Mechanic: Sorrifier-Driven Formal Decomposition Workflow for Automated Theorem Proving

Abstract

Recent advances in large language models (LLMs) and LLM-based agents have substantially improved the capabilities of automated theorem proving. However, for problems requiring complex mathematical reasoning, current systems rarely succeed on the first try and must repeatedly modify their proof strategies. Existing approaches for handling failed attempts typically either discard the entire proof and regenerate it from scratch or iteratively fix errors within the proof. The former is inefficient, as it may abandon mostly correct reasoning due to localized errors, while the latter, although preserving prior progress, leads to progressively longer contexts which progressively degrades the model's ability to attend to the remaining unresolved subproblems.

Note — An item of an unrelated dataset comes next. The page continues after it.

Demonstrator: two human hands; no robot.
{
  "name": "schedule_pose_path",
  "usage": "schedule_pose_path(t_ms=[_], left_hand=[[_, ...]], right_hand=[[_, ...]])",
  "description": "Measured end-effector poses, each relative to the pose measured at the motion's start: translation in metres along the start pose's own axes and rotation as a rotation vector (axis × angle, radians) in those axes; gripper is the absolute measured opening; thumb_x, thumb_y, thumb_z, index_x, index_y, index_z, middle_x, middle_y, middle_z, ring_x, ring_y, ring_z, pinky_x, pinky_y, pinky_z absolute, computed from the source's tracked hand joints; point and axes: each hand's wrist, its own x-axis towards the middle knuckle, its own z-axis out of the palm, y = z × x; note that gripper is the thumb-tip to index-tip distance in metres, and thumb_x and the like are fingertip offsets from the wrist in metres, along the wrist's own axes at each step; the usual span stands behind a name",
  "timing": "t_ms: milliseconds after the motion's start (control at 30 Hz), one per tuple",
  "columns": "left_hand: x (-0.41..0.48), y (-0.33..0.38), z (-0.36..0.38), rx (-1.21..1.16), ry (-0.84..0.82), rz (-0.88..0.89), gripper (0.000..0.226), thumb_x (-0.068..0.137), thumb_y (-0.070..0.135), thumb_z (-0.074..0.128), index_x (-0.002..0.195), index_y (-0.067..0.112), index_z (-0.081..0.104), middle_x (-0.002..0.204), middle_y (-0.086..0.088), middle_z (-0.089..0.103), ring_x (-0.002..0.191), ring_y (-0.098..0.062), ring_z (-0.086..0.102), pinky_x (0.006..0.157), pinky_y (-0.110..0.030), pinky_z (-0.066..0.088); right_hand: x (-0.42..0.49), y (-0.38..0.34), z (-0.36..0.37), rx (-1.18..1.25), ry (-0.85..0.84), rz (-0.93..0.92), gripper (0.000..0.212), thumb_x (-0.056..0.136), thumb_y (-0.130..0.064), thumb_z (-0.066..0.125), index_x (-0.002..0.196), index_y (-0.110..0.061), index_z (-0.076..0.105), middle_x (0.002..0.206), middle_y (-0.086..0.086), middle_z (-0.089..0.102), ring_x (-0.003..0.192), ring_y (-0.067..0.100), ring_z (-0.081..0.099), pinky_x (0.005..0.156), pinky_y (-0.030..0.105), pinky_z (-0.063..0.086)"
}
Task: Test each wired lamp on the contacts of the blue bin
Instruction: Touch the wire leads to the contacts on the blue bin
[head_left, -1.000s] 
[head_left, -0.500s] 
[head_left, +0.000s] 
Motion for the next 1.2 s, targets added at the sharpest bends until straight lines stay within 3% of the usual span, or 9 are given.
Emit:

To address this dilemma, we propose Mechanic, a novel agent system that employs a sorry-driven formal decomposition strategy. By leveraging the sorry placeholder in Lean to precisely isolate unresolved subgoals while preserving the surrounding verified proof structure, Mechanic extracts each failed subproblem into a clean, self-contained context and resolves it independently. This avoids both the waste of full regeneration and the excessive context length induced by repeated repairs. Experimental results on challenging mathematical competition benchmarks, including IMO 2025 and Putnam 2025, demonstrate that our agent achieves significant advantages in proving efficiency.

Paper Structure

This paper contains 36 sections, 5 figures, 4 tables, 1 algorithm.

Figures (5)

  • Figure 1: Comparison between informal and formal decomposition. (a) When a formal proof contains an error, previous approaches typically revert to an informal sketch and decompose the problem at the natural-language level, producing three subgoals in this example. (b) In contrast, our method identifies the incorrect block in the formal proof (highlighted in red). Replacing this block with the sorry placeholder yields a sorried proof. Each sorry can be extracted as a new subgoal. In this example, our pipeline requires only one subgoal.
  • Figure 2: Workflow of Mechanic. (1) An informal solution is generated, verified and iteratively improved through a feedback loop. (2) The final informal solution is then translated into a formal proof, which is further revised based on Lean’s feedback. (3) If the proof continues to fail after several revisions, it is transformed into a sorried proof to extract subgoals. (4) Each resulting subgoal is subsequently handled by the same pipeline.
  • Figure 3: Example of the subgoal splitting workflow. The proof is first verified by Lean (red block, step 1), and the Sorrifier replaces erroneous parts with sorry placeholders. The goal state of each sorry position is extracted, then converted into new subtheorems (orange blocks, step 2). After a subtheorem is proved, it is integrated back into the original proof at the corresponding location using apply tactic (green text, step 3).
  • Figure 4: Number of nodes in different depth of the proof tree of IMO 2025 P4. The tree of Mechanic is wide but shallow, while others' are relatively deep.
  • Figure 5: Proof tree of the IMO 2025 P3 and P5. The innermost node is the root nodes. Outer small sectors of each sector is the child nodes of that node. The proof tree generated by Mechanic is wide but relatively shallow.